Metaphor-wise, access consciousness is Excel, Outlook, or a piece of code open in your browser (consulting StackOverflow counts). Access consciousness governs what you can attend to, act on, and retrieve — the cognitive equivalent of this foregrounded tab.
(Importantly, access consciousness is not to be confused with the homonymous pseudoscientific movement of the ‘90s claiming to channel Rasputin’s spirit through points on the skull. Prithee don’t ask me the hows or the whys of that).

(3) Self-consciousness = social media tab
Self-consciousness is awareness of your self as a discrete being.
Since the 1970s, animals’ self-consciousness has been clinically gaged with the mirror test: if you place a visible mark on a cat’s body and situate her in front of a mirror, does she attempt to remove the mark — or does she assume she’s seeing another creature entirely?
The test is not without its issues. Vision acuity varies, as does interest in mirrors.
Further, some animals might notice the mark and opt to simply let it be (which, honestly, might be the most evolved response of all, as per several philosophical rubrics).

In our analogy, self-consciousness can be thought of as platforms like Instagram, LinkedIn, and Facebook. Here lies the version of you that exists as a finite agent with a history and defined limits: a name, a noun, a face cropped to fit a circle.
To Conclude, Are We Closing Tabs… or Opening Them?
I am of the belief that AI systems will eventually develop one or more forms of consciousness. But for now, any such claim demands precision: which type? And based on what evidence?

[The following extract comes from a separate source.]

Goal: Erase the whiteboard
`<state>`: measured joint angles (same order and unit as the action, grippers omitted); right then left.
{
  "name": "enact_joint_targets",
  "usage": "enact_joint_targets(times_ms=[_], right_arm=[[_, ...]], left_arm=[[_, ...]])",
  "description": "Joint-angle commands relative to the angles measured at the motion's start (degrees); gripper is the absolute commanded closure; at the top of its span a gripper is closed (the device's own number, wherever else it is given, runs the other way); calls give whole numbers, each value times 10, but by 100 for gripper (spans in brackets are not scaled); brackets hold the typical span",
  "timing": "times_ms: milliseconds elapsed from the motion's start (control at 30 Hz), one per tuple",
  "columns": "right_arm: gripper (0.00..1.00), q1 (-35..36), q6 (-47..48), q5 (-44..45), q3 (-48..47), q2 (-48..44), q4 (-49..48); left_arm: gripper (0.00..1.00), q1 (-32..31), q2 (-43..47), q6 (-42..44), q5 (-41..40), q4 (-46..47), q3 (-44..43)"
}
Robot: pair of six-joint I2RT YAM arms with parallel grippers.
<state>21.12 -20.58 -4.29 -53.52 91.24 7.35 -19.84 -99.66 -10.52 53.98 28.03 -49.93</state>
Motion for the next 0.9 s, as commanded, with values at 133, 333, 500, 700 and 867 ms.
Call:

In 2020, philosopher Susan Schneider proposed some (I think genuinely fascinating) tests for machine consciousness. These include linguistic assessments — the same Q-and-A format as the famous Turing Test, which several LLMs apparently passed this spring.

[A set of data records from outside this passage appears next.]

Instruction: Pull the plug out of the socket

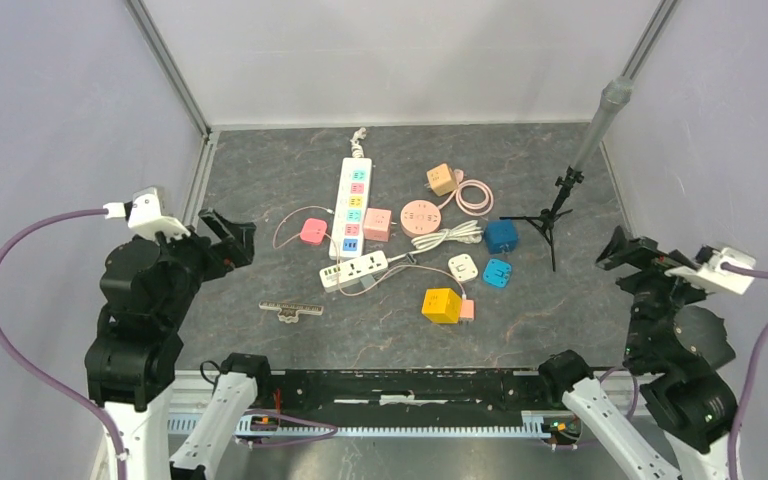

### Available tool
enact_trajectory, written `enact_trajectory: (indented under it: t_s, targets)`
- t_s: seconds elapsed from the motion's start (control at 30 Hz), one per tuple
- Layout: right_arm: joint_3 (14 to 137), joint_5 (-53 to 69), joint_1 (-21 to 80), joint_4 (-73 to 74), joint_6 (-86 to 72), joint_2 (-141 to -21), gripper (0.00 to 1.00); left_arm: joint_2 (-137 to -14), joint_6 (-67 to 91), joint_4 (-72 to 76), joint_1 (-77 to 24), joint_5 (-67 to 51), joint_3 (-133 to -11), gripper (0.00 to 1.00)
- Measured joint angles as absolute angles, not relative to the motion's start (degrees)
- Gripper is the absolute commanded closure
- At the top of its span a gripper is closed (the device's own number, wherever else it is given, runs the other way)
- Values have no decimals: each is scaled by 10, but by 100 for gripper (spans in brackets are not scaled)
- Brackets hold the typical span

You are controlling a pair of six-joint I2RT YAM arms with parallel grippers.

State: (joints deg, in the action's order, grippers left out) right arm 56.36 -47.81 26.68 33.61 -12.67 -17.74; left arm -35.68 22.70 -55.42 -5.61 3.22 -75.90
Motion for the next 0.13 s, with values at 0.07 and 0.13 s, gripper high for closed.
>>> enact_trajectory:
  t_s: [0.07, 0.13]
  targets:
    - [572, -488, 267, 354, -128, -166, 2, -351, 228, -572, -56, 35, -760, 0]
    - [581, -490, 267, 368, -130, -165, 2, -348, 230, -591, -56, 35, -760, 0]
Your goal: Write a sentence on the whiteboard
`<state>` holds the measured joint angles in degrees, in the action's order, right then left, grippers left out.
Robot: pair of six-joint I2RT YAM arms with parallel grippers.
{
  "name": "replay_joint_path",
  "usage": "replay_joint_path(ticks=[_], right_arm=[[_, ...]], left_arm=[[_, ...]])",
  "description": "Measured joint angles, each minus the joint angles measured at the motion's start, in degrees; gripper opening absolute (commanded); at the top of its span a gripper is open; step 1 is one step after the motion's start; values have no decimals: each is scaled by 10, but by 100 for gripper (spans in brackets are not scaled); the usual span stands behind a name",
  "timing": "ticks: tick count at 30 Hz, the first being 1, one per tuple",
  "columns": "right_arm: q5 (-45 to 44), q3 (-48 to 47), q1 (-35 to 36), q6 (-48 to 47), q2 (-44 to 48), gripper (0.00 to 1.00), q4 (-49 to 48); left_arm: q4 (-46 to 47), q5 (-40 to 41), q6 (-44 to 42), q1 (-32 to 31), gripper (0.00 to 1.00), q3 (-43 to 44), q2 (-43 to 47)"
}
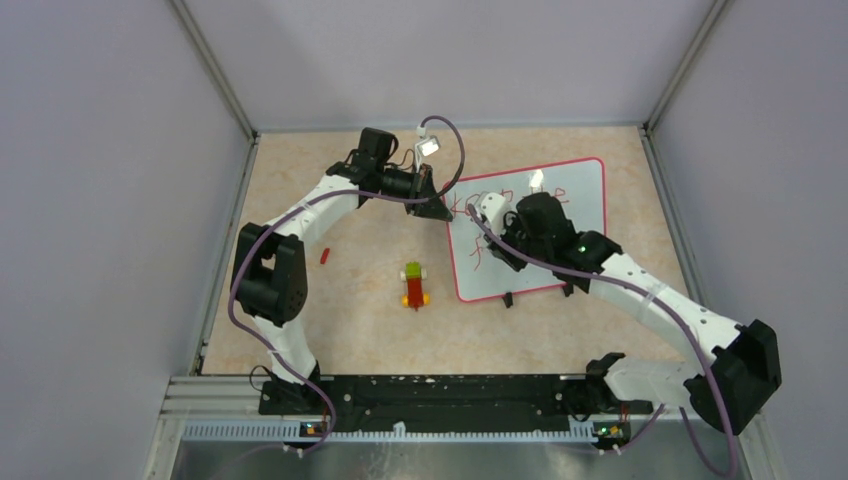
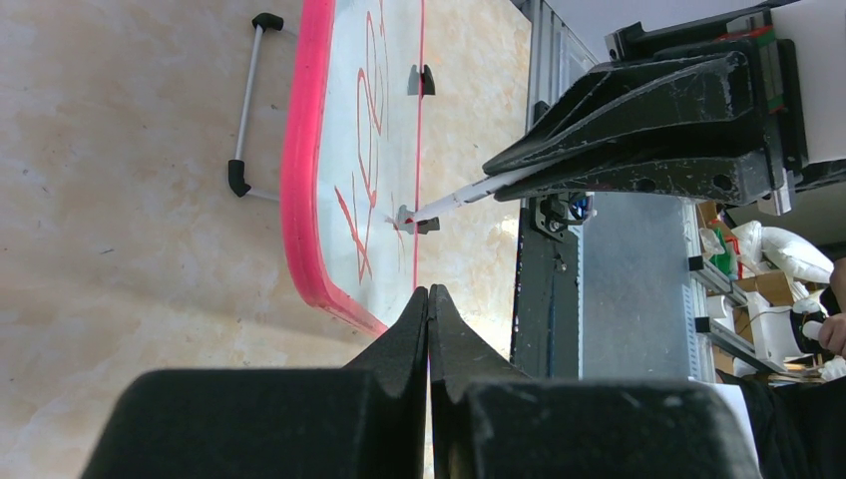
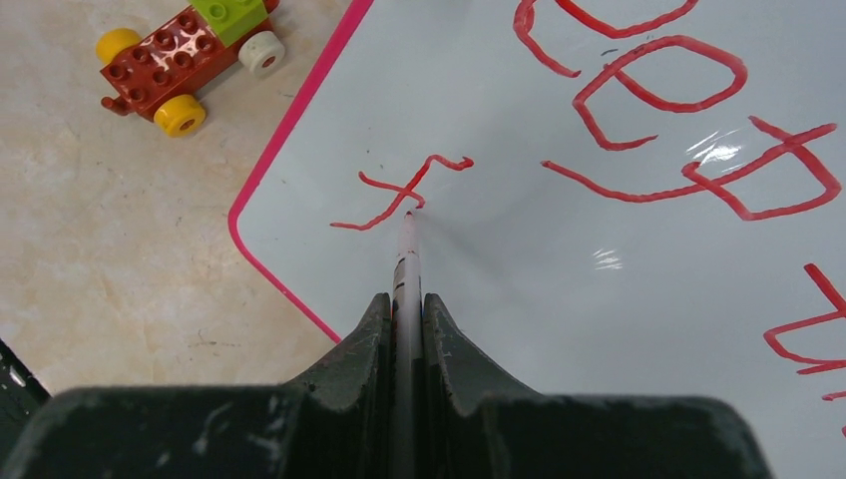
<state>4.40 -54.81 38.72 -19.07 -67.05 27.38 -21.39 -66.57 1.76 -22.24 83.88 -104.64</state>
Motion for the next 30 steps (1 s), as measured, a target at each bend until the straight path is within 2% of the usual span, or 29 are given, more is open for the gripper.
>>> replay_joint_path(ticks=[8, 24, 30], right_arm=[[15, 0, 0, 0, 28, 0, 11], [-29, 1, -1, 1, 4, 0, 5], [-30, 1, -22, 2, 12, 0, 5]], left_arm=[[0, 0, 0, 0, 0, 0, 0], [0, 2, 0, 0, 0, 0, 0], [0, 2, 0, 0, 0, 0, 0]])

Another of Schneider’s diagnostics involves experimentally testing the machine’s preference for future over past events. She argues that a non-conscious AI would have no future-bias, whereas a conscious system might exhibit our human tendency to care more about what lies ahead. And this forward-looking orientation maps most closely onto self-consciousness: awareness of one’s unique narrative arc and bounded situation in time.

These approaches don’t yield definitive answers, but could move us closer to the heart (which ancient Egyptians actually believed was the seat of intellect) of the issue.
So, the next time someone asserts that “AI is conscious” or emphatically dismisses the possibility altogether, try to identify which browser tab is in play. For instance, Anthropic AI welfare officer Kyle Fish recently estimated a 15% chance that AI chatbots are conscious. His nod to “experiences of [AI systems’] own” seemed to invoke the phenomenal flavor.
This conversation is still incipient — and by using clearer language, we can help shape its course well into the future. Til the (purple) cows come home.